*DATA*
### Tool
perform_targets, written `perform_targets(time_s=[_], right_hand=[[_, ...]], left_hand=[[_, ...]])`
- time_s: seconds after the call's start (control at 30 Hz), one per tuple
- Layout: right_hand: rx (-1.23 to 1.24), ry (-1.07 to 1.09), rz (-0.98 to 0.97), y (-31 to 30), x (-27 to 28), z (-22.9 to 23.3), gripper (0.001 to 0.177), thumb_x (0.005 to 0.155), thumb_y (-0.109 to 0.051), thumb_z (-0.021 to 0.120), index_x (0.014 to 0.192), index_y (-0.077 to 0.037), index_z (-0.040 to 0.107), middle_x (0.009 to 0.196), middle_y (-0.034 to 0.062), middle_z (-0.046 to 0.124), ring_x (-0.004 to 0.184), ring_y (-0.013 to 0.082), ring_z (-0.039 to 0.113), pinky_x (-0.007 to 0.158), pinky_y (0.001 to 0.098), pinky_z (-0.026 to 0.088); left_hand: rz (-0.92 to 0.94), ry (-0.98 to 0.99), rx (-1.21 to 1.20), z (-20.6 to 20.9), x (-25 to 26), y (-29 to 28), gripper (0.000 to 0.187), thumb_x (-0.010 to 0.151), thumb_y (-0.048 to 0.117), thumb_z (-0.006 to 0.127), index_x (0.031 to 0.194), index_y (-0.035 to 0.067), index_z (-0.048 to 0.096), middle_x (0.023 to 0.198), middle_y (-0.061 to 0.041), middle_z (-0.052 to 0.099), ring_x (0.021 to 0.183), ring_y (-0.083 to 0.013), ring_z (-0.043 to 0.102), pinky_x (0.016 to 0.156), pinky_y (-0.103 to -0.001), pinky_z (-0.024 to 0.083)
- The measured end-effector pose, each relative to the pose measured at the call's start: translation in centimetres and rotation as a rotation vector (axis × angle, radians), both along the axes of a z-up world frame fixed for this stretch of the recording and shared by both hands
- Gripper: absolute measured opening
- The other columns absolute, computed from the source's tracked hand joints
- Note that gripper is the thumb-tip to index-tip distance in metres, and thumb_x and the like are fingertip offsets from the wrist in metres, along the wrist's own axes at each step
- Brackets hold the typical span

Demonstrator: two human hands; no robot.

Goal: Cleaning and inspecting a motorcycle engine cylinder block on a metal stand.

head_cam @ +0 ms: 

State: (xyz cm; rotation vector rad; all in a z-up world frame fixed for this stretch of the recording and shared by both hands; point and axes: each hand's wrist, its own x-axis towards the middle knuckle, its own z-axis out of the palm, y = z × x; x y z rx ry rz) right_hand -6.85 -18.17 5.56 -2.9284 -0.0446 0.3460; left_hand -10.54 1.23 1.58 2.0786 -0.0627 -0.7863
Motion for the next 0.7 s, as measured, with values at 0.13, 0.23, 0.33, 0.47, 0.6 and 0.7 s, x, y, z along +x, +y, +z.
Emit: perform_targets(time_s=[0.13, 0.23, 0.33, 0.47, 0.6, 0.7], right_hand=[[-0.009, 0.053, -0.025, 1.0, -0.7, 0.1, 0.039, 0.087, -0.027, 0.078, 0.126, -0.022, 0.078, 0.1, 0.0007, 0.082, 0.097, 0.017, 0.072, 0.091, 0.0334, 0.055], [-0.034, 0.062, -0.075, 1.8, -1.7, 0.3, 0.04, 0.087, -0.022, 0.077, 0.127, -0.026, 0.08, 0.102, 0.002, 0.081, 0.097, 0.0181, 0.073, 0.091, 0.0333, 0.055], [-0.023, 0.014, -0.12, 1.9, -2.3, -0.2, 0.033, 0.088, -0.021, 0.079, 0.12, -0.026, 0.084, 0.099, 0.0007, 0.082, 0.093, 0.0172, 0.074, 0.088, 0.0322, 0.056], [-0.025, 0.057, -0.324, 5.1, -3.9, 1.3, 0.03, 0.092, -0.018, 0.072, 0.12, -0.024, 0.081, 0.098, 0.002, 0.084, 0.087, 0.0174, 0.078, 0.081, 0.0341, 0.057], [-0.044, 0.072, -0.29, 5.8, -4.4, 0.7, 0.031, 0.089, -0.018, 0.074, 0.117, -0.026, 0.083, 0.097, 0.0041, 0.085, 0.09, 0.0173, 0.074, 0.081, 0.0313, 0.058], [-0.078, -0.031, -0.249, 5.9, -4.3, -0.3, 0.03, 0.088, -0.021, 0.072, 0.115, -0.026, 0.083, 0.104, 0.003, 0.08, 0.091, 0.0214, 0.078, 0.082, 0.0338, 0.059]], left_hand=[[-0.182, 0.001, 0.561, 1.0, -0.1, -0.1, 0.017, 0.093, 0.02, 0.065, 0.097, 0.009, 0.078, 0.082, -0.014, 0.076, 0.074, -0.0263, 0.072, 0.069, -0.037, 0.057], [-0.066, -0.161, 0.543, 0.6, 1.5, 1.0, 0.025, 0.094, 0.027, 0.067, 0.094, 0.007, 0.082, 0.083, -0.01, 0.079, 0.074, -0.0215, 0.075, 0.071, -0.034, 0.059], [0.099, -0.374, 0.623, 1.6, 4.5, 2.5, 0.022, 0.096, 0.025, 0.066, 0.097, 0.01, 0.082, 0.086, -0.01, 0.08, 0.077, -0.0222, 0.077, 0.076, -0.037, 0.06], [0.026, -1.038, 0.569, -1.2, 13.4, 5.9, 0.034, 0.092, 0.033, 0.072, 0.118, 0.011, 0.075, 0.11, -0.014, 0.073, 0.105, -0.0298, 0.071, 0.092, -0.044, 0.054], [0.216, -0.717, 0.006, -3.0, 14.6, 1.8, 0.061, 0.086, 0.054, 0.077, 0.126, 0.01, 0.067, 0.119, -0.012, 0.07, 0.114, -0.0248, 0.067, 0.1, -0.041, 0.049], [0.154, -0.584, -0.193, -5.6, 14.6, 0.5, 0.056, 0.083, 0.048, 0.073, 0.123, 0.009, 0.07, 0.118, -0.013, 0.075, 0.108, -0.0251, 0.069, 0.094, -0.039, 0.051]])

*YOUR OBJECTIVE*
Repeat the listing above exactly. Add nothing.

*ANSWER BELOW*
### Tool
perform_targets, written `perform_targets(time_s=[_], right_hand=[[_, ...]], left_hand=[[_, ...]])`
- time_s: seconds after the call's start (control at 30 Hz), one per tuple
- Layout: right_hand: rx (-1.23 to 1.24), ry (-1.07 to 1.09), rz (-0.98 to 0.97), y (-31 to 30), x (-27 to 28), z (-22.9 to 23.3), gripper (0.001 to 0.177), thumb_x (0.005 to 0.155), thumb_y (-0.109 to 0.051), thumb_z (-0.021 to 0.120), index_x (0.014 to 0.192), index_y (-0.077 to 0.037), index_z (-0.040 to 0.107), middle_x (0.009 to 0.196), middle_y (-0.034 to 0.062), middle_z (-0.046 to 0.124), ring_x (-0.004 to 0.184), ring_y (-0.013 to 0.082), ring_z (-0.039 to 0.113), pinky_x (-0.007 to 0.158), pinky_y (0.001 to 0.098), pinky_z (-0.026 to 0.088); left_hand: rz (-0.92 to 0.94), ry (-0.98 to 0.99), rx (-1.21 to 1.20), z (-20.6 to 20.9), x (-25 to 26), y (-29 to 28), gripper (0.000 to 0.187), thumb_x (-0.010 to 0.151), thumb_y (-0.048 to 0.117), thumb_z (-0.006 to 0.127), index_x (0.031 to 0.194), index_y (-0.035 to 0.067), index_z (-0.048 to 0.096), middle_x (0.023 to 0.198), middle_y (-0.061 to 0.041), middle_z (-0.052 to 0.099), ring_x (0.021 to 0.183), ring_y (-0.083 to 0.013), ring_z (-0.043 to 0.102), pinky_x (0.016 to 0.156), pinky_y (-0.103 to -0.001), pinky_z (-0.024 to 0.083)
- The measured end-effector pose, each relative to the pose measured at the call's start: translation in centimetres and rotation as a rotation vector (axis × angle, radians), both along the axes of a z-up world frame fixed for this stretch of the recording and shared by both hands
- Gripper: absolute measured opening
- The other columns absolute, computed from the source's tracked hand joints
- Note that gripper is the thumb-tip to index-tip distance in metres, and thumb_x and the like are fingertip offsets from the wrist in metres, along the wrist's own axes at each step
- Brackets hold the typical span

Demonstrator: two human hands; no robot.

Goal: Cleaning and inspecting a motorcycle engine cylinder block on a metal stand.

head_cam @ +0 ms: 

State: (xyz cm; rotation vector rad; all in a z-up world frame fixed for this stretch of the recording and shared by both hands; point and axes: each hand's wrist, its own x-axis towards the middle knuckle, its own z-axis out of the palm, y = z × x; x y z rx ry rz) right_hand -6.85 -18.17 5.56 -2.9284 -0.0446 0.3460; left_hand -10.54 1.23 1.58 2.0786 -0.0627 -0.7863
Motion for the next 0.7 s, as measured, with values at 0.13, 0.23, 0.33, 0.47, 0.6 and 0.7 s, x, y, z along +x, +y, +z.
Emit: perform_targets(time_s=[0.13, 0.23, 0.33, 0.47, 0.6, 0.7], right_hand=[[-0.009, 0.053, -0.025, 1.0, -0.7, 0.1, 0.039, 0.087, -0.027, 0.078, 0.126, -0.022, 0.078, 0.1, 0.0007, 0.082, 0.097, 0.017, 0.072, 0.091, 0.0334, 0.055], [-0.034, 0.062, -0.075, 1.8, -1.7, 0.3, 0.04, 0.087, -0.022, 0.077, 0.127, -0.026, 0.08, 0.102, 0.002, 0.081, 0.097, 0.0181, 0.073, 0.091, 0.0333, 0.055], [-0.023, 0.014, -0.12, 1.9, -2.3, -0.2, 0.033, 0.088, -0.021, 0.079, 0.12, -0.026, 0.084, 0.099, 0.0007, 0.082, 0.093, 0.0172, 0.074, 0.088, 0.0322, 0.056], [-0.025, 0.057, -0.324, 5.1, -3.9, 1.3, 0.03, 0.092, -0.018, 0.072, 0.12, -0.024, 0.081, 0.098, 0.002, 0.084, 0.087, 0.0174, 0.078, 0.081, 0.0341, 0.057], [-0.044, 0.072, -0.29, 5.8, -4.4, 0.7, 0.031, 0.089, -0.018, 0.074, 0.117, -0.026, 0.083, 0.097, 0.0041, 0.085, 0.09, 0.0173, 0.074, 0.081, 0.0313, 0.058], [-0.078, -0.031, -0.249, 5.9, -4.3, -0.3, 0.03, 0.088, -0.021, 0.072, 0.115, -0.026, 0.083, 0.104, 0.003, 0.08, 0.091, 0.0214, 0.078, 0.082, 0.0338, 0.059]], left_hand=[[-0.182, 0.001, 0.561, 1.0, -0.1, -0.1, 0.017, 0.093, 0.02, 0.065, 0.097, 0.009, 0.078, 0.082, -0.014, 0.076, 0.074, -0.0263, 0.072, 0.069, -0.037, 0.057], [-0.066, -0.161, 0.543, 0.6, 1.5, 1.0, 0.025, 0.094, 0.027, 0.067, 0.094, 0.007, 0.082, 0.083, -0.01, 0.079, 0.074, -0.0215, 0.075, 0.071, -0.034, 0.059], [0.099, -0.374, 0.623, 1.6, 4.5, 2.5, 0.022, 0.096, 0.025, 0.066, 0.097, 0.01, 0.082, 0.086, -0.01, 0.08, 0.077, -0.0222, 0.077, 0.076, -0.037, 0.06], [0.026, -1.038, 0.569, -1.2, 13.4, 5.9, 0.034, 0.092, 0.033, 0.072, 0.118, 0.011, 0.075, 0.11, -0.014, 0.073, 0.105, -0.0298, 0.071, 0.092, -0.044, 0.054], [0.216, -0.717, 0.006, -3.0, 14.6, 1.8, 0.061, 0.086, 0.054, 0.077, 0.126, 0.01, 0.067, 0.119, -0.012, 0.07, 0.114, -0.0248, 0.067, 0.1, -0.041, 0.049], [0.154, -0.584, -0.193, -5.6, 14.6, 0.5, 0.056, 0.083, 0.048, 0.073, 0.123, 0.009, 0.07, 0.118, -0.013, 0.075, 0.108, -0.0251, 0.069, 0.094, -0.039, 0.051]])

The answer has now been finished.